Previous research has suggested that a stimulant-rich environment could contribute to preventing the development of Alzheimer's disease. Crossword and similar puzzles appear to stimulate 'brain bursts' that may protect against Alzheimer's disease. In this recent study, the researchers discovered that changes in sensory experiences also regulate synaptic properties—triggering an increase in amyloid-beta 40.
Reversing Memory Loss
On April 17, 2013 Neuroscientists at the University of Texas Health Science Center at Houston published an article in the Journal of Neuroscience claiming to have successfully reversed memory loss in animal brain cells. "Although much works remains to be done, we have demonstrated the feasibility of our new strategy to help overcome memory deficits," said John "Jack" Byrne, Ph.D., the study's senior author.
The researchers simulated a brain disorder by blocking proteins associated with memory and were able to create a loss of long-term memory. Then, by using a complex mathematical model the researchers were able to determine when the brain cells of a sea snail were primed for learning. The scientists were able to help the cells compensate for memory loss by retraining them through the use of optimized training schedules.
After just five perfectly timed sessions, the impaired neuron connections linked to long-term memory in the healthy sea snails called Aplysia californica returned to near-normal levels. Although sea snails have a simple nervous system, their brain cells have properties similar to humans and other more advanced species.
The study was designed to serve more as a proof of principle, but holds promise for research in fighting the effects of Alzheimer’s disease. "The logical follow-up question was whether you could use the same strategy to overcome a deficit in memory," Byrne said. "Memory is due to a change in the strength of the connections among neurons. In many diseases associated with memory deficits, the change is blocked."

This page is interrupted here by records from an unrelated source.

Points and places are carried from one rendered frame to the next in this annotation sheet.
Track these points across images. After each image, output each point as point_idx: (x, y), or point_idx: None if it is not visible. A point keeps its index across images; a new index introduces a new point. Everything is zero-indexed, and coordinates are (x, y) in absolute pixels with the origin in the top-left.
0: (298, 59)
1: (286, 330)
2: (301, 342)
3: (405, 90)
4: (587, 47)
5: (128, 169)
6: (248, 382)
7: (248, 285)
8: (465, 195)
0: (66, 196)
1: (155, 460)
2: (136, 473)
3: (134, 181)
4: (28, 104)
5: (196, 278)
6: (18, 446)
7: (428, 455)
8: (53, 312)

"This methodology may apply to humans if we can identify the same biochemical processes in humans. Our results suggest a new strategy for treatments of cognitive impairment. Mathematical models might help design therapies that optimize the combination of training protocols with traditional drug treatments," Byrne said. He added, "Combining these two could enhance the effectiveness of the latter while compensating at least in part for any limitations or undesirable side effects of drugs. These two approaches are likely to be more effective together than separately and may have broad generalities in treating individuals with learning and memory deficits."
Conclusion: More Research Needs to Be Done
It is encouraging to see that lifestyle choices can kickstart high-frequency brain bursts that may protect against Alzheimer’s disease and that scientists are discovering ways to reverse memory loss through properly timed training protocols. But, more research needs to be done.
Another study released by Duke Medicine on April 18, 2013 confirmed that the genetic link to Alzheimer's disease is strong. According to the study, close family members of people with Alzheimer’s disease are more than twice as likely as those without a family history to develop silent buildup of brain plaques associated with Alzheimer’s disease. The Duke study raises more questions about genetic factors involved in the disease that have yet to be identified.